Donovan W P, Dankocsik C, Gilbert M P
Ecogen Inc., Langhorne, Pennsylvania 19047.
J Bacteriol. 1988 Oct;170(10):4732-8. doi: 10.1128/jb.170.10.4732-4738.1988.
A gene encoding a 72,357-dalton (Da) crystal protein of Bacillus thuringiensis var. israelensis was isolated from a native 75-MDa plasmid by the use of a gene-specific oligonucleotide probe. Bacillus megaterium cells harboring the cloned gene (cryD) produced significant amounts of the 72-kDa protein (CryD), and the cells were highly toxic to mosquito larvae. In contrast, cryD-containing Escherichia coli cells did not produce detectable levels of the 72-kDa CryD protein. The sequence of the CryD protein, as deduced from the sequence of the cryD gene, was found to contain regions of homology with two previously described B. thuringiensis crystal proteins: a 73-kDa coleopteran-toxic protein and a 66-kDa lepidopteran- and dipteran-toxic protein of B. thuringiensis subsp. kurstaki. A second gene encoding the B. thuringiensis subsp. israelensis 28-kDa crystal protein was located approximately 1.5 kilobases upstream from and in the opposite orientation to the cryD gene.
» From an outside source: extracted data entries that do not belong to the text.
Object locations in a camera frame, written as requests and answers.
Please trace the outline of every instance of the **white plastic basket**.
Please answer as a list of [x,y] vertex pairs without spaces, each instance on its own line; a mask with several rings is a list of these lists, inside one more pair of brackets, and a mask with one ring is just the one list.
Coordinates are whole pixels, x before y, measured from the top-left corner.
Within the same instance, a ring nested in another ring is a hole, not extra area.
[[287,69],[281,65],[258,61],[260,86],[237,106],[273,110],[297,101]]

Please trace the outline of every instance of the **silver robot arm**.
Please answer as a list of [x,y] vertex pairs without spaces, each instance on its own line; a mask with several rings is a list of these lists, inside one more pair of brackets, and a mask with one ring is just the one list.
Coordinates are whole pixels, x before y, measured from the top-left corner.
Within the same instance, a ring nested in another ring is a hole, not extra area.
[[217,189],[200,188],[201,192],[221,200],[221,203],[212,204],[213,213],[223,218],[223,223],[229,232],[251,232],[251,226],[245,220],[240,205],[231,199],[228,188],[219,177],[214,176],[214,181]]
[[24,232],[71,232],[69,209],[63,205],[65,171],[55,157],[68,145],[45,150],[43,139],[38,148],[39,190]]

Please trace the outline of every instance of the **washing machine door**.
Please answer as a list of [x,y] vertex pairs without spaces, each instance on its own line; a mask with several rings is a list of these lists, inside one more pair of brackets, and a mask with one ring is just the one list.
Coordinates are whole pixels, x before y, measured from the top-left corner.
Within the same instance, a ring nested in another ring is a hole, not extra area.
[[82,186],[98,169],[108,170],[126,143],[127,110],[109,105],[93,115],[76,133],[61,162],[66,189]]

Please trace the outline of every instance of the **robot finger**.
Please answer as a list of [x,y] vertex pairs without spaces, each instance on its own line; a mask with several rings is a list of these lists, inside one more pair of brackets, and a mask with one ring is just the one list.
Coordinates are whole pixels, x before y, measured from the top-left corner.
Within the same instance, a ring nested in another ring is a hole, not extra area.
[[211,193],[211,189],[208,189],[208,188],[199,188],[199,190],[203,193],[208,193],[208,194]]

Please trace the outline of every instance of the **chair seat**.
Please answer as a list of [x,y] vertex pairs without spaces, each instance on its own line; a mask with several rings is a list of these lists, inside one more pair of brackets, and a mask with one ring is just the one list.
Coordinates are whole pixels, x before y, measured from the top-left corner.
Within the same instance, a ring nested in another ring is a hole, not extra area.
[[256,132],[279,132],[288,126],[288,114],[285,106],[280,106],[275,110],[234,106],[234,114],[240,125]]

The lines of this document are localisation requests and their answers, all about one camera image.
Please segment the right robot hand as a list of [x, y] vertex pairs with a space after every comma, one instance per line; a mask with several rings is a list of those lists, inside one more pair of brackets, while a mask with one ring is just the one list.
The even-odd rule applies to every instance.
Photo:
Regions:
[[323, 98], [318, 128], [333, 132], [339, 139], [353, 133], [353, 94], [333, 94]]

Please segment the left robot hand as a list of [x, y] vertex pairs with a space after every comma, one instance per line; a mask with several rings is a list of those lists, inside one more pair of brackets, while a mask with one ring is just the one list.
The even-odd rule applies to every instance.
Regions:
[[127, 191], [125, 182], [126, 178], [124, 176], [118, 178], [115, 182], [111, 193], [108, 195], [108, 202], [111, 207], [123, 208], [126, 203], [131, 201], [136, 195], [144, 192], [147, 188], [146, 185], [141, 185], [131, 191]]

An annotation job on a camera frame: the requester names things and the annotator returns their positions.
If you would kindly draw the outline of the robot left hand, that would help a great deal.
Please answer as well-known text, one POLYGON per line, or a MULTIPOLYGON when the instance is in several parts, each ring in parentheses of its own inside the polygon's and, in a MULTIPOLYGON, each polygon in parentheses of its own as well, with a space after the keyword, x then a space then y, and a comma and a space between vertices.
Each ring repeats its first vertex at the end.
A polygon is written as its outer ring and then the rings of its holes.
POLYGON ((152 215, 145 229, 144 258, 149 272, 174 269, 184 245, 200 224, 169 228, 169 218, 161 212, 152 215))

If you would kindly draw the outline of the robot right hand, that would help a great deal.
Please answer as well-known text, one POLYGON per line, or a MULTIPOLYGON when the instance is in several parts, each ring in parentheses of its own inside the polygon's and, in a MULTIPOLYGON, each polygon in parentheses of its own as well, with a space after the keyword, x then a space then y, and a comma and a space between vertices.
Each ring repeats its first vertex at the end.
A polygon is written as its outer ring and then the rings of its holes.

利用基因特异性寡核苷酸探针,从天然75兆道尔顿(Da)质粒中分离出编码苏云金芽孢杆菌以色列变种72357道尔顿晶体蛋白的基因。携带克隆基因(cryD)的巨大芽孢杆菌细胞产生了大量的72千道尔顿蛋白(CryD),且这些细胞对蚊虫幼虫具有高毒性。相比之下,含有cryD的大肠杆菌细胞未产生可检测水平的72千道尔顿CryD蛋白。根据cryD基因序列推导得出的CryD蛋白序列,被发现与之前描述的两种苏云金芽孢杆菌晶体蛋白存在同源区域:一种73千道尔顿的对鞘翅目有毒的蛋白,以及苏云金芽孢杆菌库尔斯塔克亚种的一种66千道尔顿的对鳞翅目和双翅目有毒的蛋白。编码苏云金芽孢杆菌以色列变种28千道尔顿晶体蛋白的第二个基因,位于cryD基因上游约1.5千碱基处,且方向相反。